◆ EXERCISE AIM: Nothing should be left out: write out the whole listing exactly.
========
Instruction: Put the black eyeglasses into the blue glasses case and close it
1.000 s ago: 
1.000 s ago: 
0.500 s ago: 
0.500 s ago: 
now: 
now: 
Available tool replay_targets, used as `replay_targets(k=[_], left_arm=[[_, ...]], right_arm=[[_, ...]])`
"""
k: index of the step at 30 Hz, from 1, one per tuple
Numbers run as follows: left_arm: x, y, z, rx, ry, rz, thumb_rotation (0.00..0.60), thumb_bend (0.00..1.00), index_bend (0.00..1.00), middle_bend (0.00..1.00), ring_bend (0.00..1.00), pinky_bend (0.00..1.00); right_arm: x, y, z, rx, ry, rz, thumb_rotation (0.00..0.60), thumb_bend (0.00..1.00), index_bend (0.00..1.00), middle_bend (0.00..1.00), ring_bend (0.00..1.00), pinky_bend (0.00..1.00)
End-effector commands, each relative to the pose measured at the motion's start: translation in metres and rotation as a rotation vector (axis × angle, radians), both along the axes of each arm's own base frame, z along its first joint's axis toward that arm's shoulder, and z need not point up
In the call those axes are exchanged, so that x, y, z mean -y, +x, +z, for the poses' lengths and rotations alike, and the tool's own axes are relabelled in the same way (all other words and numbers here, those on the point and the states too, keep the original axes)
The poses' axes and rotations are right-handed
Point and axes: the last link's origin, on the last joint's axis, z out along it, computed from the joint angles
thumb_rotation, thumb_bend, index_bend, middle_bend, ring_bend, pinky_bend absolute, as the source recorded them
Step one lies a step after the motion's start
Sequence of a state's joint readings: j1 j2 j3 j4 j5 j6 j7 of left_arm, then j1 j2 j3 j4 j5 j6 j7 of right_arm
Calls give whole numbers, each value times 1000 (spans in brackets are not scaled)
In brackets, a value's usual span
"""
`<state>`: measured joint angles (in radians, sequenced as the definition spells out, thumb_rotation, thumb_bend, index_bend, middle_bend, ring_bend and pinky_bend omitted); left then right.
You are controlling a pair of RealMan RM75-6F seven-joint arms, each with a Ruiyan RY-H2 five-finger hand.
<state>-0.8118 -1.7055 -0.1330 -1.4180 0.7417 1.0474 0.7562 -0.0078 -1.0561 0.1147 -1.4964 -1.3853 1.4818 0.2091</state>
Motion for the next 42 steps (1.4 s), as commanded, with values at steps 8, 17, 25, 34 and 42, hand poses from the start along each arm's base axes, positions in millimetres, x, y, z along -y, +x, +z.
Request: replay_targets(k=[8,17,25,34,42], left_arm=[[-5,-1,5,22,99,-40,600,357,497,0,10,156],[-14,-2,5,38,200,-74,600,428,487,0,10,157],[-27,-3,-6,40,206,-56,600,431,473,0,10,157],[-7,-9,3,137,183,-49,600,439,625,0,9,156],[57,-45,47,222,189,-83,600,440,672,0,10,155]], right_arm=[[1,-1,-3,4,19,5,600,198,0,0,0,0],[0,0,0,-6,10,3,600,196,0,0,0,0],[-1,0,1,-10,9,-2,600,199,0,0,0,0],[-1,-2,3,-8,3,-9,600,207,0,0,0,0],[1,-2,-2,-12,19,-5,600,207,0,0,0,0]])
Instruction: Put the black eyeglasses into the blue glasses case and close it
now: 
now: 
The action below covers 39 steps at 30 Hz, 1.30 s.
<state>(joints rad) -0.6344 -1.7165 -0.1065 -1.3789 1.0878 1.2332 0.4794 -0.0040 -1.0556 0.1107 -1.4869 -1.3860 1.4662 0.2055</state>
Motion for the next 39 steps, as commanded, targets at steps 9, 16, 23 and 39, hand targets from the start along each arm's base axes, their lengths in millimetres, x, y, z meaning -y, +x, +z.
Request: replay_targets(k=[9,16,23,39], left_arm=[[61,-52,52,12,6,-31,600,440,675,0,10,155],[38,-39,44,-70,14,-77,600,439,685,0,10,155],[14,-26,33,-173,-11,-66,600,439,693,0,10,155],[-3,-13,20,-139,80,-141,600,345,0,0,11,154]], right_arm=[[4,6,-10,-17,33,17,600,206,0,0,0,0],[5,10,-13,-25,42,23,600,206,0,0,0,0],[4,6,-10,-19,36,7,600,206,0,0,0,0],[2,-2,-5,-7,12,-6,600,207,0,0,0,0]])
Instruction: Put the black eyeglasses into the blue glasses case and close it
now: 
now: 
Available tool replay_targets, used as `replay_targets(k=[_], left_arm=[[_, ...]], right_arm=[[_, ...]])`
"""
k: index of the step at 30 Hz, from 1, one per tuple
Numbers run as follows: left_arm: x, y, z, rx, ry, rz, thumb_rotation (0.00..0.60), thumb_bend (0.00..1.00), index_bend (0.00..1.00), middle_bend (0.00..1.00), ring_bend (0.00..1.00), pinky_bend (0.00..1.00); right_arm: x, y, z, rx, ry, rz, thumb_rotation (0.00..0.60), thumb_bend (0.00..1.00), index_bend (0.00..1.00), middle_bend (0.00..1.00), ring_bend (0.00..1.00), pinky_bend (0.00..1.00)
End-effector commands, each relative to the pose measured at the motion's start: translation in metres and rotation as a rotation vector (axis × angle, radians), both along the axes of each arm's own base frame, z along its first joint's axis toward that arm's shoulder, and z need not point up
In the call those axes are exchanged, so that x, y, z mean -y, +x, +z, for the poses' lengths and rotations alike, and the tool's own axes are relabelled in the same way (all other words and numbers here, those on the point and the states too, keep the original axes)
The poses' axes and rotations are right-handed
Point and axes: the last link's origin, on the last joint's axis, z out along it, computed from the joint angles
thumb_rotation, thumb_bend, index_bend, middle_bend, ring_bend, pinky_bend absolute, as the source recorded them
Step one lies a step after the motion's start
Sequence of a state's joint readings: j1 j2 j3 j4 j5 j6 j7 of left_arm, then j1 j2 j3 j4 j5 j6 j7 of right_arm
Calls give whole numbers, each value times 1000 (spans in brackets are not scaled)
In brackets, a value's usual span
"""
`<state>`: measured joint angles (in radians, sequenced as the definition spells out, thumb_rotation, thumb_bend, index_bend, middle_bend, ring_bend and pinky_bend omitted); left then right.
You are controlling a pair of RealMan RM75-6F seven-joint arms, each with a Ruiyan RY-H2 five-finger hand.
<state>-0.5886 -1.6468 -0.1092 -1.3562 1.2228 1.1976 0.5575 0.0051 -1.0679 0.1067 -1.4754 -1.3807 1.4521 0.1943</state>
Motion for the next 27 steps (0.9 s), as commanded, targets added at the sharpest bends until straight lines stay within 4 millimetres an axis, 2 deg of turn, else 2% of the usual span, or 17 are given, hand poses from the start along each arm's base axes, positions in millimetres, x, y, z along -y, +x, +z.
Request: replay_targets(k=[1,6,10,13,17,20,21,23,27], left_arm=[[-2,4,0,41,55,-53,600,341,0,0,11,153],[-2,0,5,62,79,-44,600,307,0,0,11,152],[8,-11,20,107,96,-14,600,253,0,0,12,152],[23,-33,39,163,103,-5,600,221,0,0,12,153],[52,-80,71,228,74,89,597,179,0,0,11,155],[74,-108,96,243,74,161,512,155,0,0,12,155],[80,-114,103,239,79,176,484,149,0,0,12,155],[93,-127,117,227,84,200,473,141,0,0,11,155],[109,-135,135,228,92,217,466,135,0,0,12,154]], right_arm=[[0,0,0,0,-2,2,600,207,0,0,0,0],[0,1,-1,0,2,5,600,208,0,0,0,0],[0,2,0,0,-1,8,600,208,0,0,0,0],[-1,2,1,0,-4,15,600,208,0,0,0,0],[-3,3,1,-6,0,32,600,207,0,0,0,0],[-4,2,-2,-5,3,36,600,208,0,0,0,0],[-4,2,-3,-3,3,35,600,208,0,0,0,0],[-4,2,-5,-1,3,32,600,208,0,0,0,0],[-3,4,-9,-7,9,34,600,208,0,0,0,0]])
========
◆ EXERCISE ANSWER:
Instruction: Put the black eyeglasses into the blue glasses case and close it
1.000 s ago: 
1.000 s ago: 
0.500 s ago: 
0.500 s ago: 
now: 
now: 
Available tool replay_targets, used as `replay_targets(k=[_], left_arm=[[_, ...]], right_arm=[[_, ...]])`
"""
k: index of the step at 30 Hz, from 1, one per tuple
Numbers run as follows: left_arm: x, y, z, rx, ry, rz, thumb_rotation (0.00..0.60), thumb_bend (0.00..1.00), index_bend (0.00..1.00), middle_bend (0.00..1.00), ring_bend (0.00..1.00), pinky_bend (0.00..1.00); right_arm: x, y, z, rx, ry, rz, thumb_rotation (0.00..0.60), thumb_bend (0.00..1.00), index_bend (0.00..1.00), middle_bend (0.00..1.00), ring_bend (0.00..1.00), pinky_bend (0.00..1.00)
End-effector commands, each relative to the pose measured at the motion's start: translation in metres and rotation as a rotation vector (axis × angle, radians), both along the axes of each arm's own base frame, z along its first joint's axis toward that arm's shoulder, and z need not point up
In the call those axes are exchanged, so that x, y, z mean -y, +x, +z, for the poses' lengths and rotations alike, and the tool's own axes are relabelled in the same way (all other words and numbers here, those on the point and the states too, keep the original axes)
The poses' axes and rotations are right-handed
Point and axes: the last link's origin, on the last joint's axis, z out along it, computed from the joint angles
thumb_rotation, thumb_bend, index_bend, middle_bend, ring_bend, pinky_bend absolute, as the source recorded them
Step one lies a step after the motion's start
Sequence of a state's joint readings: j1 j2 j3 j4 j5 j6 j7 of left_arm, then j1 j2 j3 j4 j5 j6 j7 of right_arm
Calls give whole numbers, each value times 1000 (spans in brackets are not scaled)
In brackets, a value's usual span
"""
`<state>`: measured joint angles (in radians, sequenced as the definition spells out, thumb_rotation, thumb_bend, index_bend, middle_bend, ring_bend and pinky_bend omitted); left then right.
You are controlling a pair of RealMan RM75-6F seven-joint arms, each with a Ruiyan RY-H2 five-finger hand.
<state>-0.8118 -1.7055 -0.1330 -1.4180 0.7417 1.0474 0.7562 -0.0078 -1.0561 0.1147 -1.4964 -1.3853 1.4818 0.2091</state>
Motion for the next 42 steps (1.4 s), as commanded, with values at steps 8, 17, 25, 34 and 42, hand poses from the start along each arm's base axes, positions in millimetres, x, y, z along -y, +x, +z.
Request: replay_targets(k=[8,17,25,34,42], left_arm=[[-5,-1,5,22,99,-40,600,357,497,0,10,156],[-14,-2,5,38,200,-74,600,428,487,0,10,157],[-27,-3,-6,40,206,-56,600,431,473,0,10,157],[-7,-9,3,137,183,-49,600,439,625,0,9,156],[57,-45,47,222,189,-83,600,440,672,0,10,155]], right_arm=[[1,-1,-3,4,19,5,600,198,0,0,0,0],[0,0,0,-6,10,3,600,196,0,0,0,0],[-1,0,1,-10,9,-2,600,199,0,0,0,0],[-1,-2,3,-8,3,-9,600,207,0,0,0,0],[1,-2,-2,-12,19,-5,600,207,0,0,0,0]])
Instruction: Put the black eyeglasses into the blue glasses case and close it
now: 
now: 
The action below covers 39 steps at 30 Hz, 1.30 s.
<state>(joints rad) -0.6344 -1.7165 -0.1065 -1.3789 1.0878 1.2332 0.4794 -0.0040 -1.0556 0.1107 -1.4869 -1.3860 1.4662 0.2055</state>
Motion for the next 39 steps, as commanded, targets at steps 9, 16, 23 and 39, hand targets from the start along each arm's base axes, their lengths in millimetres, x, y, z meaning -y, +x, +z.
Request: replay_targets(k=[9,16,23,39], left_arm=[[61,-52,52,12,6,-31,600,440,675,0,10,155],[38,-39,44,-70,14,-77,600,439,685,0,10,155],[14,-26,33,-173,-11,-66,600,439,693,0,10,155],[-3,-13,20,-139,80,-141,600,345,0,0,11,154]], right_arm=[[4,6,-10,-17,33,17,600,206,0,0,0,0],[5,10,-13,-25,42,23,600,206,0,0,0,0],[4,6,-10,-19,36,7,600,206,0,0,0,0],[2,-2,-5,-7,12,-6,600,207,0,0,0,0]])
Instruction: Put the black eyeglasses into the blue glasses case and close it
now: 
now: 
Available tool replay_targets, used as `replay_targets(k=[_], left_arm=[[_, ...]], right_arm=[[_, ...]])`
"""
k: index of the step at 30 Hz, from 1, one per tuple
Numbers run as follows: left_arm: x, y, z, rx, ry, rz, thumb_rotation (0.00..0.60), thumb_bend (0.00..1.00), index_bend (0.00..1.00), middle_bend (0.00..1.00), ring_bend (0.00..1.00), pinky_bend (0.00..1.00); right_arm: x, y, z, rx, ry, rz, thumb_rotation (0.00..0.60), thumb_bend (0.00..1.00), index_bend (0.00..1.00), middle_bend (0.00..1.00), ring_bend (0.00..1.00), pinky_bend (0.00..1.00)
End-effector commands, each relative to the pose measured at the motion's start: translation in metres and rotation as a rotation vector (axis × angle, radians), both along the axes of each arm's own base frame, z along its first joint's axis toward that arm's shoulder, and z need not point up
In the call those axes are exchanged, so that x, y, z mean -y, +x, +z, for the poses' lengths and rotations alike, and the tool's own axes are relabelled in the same way (all other words and numbers here, those on the point and the states too, keep the original axes)
The poses' axes and rotations are right-handed
Point and axes: the last link's origin, on the last joint's axis, z out along it, computed from the joint angles
thumb_rotation, thumb_bend, index_bend, middle_bend, ring_bend, pinky_bend absolute, as the source recorded them
Step one lies a step after the motion's start
Sequence of a state's joint readings: j1 j2 j3 j4 j5 j6 j7 of left_arm, then j1 j2 j3 j4 j5 j6 j7 of right_arm
Calls give whole numbers, each value times 1000 (spans in brackets are not scaled)
In brackets, a value's usual span
"""
`<state>`: measured joint angles (in radians, sequenced as the definition spells out, thumb_rotation, thumb_bend, index_bend, middle_bend, ring_bend and pinky_bend omitted); left then right.
You are controlling a pair of RealMan RM75-6F seven-joint arms, each with a Ruiyan RY-H2 five-finger hand.
<state>-0.5886 -1.6468 -0.1092 -1.3562 1.2228 1.1976 0.5575 0.0051 -1.0679 0.1067 -1.4754 -1.3807 1.4521 0.1943</state>
Motion for the next 27 steps (0.9 s), as commanded, targets added at the sharpest bends until straight lines stay within 4 millimetres an axis, 2 deg of turn, else 2% of the usual span, or 17 are given, hand poses from the start along each arm's base axes, positions in millimetres, x, y, z along -y, +x, +z.
Request: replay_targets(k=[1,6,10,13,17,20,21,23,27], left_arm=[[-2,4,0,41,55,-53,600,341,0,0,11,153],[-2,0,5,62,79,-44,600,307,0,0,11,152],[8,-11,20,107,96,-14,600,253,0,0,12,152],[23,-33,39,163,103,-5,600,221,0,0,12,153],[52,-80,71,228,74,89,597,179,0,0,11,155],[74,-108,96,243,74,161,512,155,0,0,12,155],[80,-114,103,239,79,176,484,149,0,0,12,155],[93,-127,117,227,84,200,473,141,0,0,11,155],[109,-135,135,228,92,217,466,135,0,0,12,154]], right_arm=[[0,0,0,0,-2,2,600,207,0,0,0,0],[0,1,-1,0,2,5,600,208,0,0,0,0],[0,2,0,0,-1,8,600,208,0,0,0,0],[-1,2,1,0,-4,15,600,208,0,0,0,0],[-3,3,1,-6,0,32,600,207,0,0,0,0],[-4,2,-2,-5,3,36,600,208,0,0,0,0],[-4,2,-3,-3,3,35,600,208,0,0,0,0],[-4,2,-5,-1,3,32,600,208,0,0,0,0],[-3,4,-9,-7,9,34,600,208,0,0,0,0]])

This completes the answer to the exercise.